Quespo - Uvia 19.09. - 22.09.2015

Wieder lasse ich Leute zurück mit denen ich die letzten Tage verbracht habe. Ich lasse Oski freie fahrt und hänge noch etwas meinen Gedanken nach. Die Strecke dem Meer entlang ist flach und ich treffe ohne grössere Schwierigkeiten in Quespo ein. Eigentlich will ich in der nähe des Nationalparks Mario Antonio in einem Hostal übernachten, überlege es mir dann aber anders, als ich Oski den Berg hoch schiebe. Schweissgebadet mache ich im Schatten eines Hauses eine Pause und erkläre das soeben passierte Hostel als mein nächster Aufenthaltsort. Auch hier mache ich wieder zwei Tage Pause bevor es weiter geht. Der Hostalbesitzer ist ganz begeistert von meiner Reise und er möchte auch irgendwann mal mit dem Fahrrad eine längere Tour machen. Kurz nach 7 Uhr in der früh geht es los bis nach Uvia.

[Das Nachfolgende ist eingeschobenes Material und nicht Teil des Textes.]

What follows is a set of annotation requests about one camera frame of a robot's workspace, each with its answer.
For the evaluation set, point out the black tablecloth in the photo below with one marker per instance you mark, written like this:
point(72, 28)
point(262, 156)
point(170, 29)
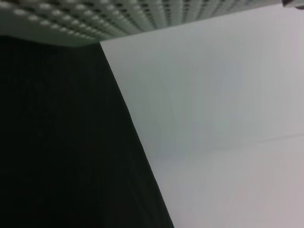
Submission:
point(59, 130)

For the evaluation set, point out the grey perforated storage box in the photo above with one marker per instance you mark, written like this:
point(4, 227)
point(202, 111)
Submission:
point(107, 16)

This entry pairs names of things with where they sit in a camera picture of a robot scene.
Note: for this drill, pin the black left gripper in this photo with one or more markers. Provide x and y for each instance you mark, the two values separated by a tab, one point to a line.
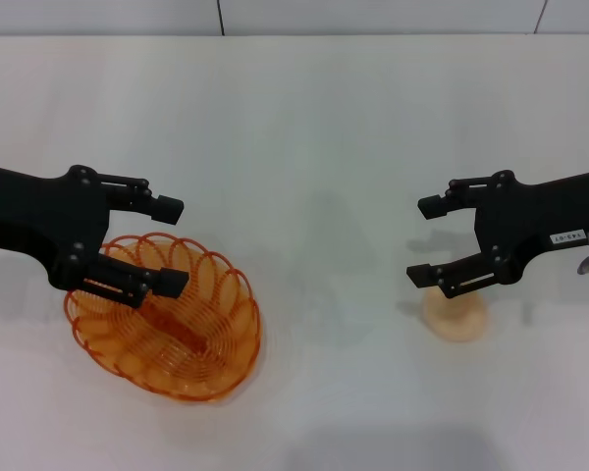
39	211

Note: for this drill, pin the beige round bread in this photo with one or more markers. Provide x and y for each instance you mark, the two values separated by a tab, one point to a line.
459	321

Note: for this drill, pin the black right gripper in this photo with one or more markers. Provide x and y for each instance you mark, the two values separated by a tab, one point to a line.
540	216

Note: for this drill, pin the white number label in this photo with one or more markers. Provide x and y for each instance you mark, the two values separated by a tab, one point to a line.
567	237

Bis jetzt hatte ich immer Glück mit dem Regen, doch heute bin ich entweder zu früh oder schon zu spät unterwegs und 10km vor Uvia fahre ich in einen heftigen Regenschauer rein. Wie heisst es so schön, nach dem Regen scheint die Sonne und es wird gleich wieder schwül heiss. Das Regenwasser verdampft und es fühlt sich so an als wenn ich durch Nebelschwaden fahre. In Uvia fühle ich noch meine Packtaschen mit Lebensmittel und mache mich auf zum Cascade Verde Hostal. Das Hostal liegt mitten im Busch und entpuppt sich als ein kleines Paradies. Es ist so ruhig hier, so das ich nach meiner Ankunft und einer Dusche ein 3 stündiges Nickerchen in der Hängematte gemacht habe. Nach einem leckeren Frühstück hab ich dem Wasserfall hinter dem Hostal einen Besuch abgestatet. Doch mir ist das Wasser zu kalt zum baden und so setzte ich meine Wanderung fort Richtung Aussichtspunkt auf dem Bergrücken.  An der Sonne ist es so heiss das meine eingebaute Dusche wieder auf hochtouren läuft. Die letzten Höhenmeter kann ich auf einem Quad mitfahren und bin gar nicht so ünglücklich darüber. Oben angekommen mache ich ein Photo und dann geht es wieder runter mit dem Quad. Mein Taxifahrer kommt aus Holland und seine Familie hat hier ein Stück Land gekauft und jetzt bauen sie ein Resort hier in den Bergen. Ich darf mir alles ansehen und mache noch eine kleine Wanderung zum Wasserfall der sich auf dem Grundstück befindet. Sie leben in einem Wilden Paradies, vor ein paar Tagen hat ein Puma die Wasserleitung demoliert. So nah ist hier die Natur. 

 

Palmar Norte - Cd. Neily 23.09. - 24.09.2015

 Ich verlasse das kleine Paradies im Busch und jetzt geht es immer der Nase nach bis nach Panama. Die Strecke bis Palmar Norte ist nicht spektakulär. Es gibt noch nicht einmal einen Photosujet wo ich pro forma wieder einmal halten könnte um eine Pause zu machen. Dafür finde ich eine ruhige Unterkunft wo wir uns ausruhen können. Die heutige Strecke führt mich wieder durch Palmölplantagen und Ananasfelder. Die Dosenfabrik Del Monte hat in der Region eine Fabrik und hier werden die leckeren Früchte verpackt. Der Tropische Regenwald weicht wieder trockenerem Klima und ich bekomme schon einen ersten Vorgeschmack auf das Klima in Panama. In meiner ersten Pause bestelle ich Spaghetti Bolonese und sehe erst danach das es erst 9.30 ist. Die Serviertochter verzieht keine Mine und minuten später verzehre ich diese genüsslich. Ich bin froh, dass man hier zu jeder Tageszeit alles essen kann, was auf der Speisekarte ist und man sich nicht an irgendwelche Zeiten hält.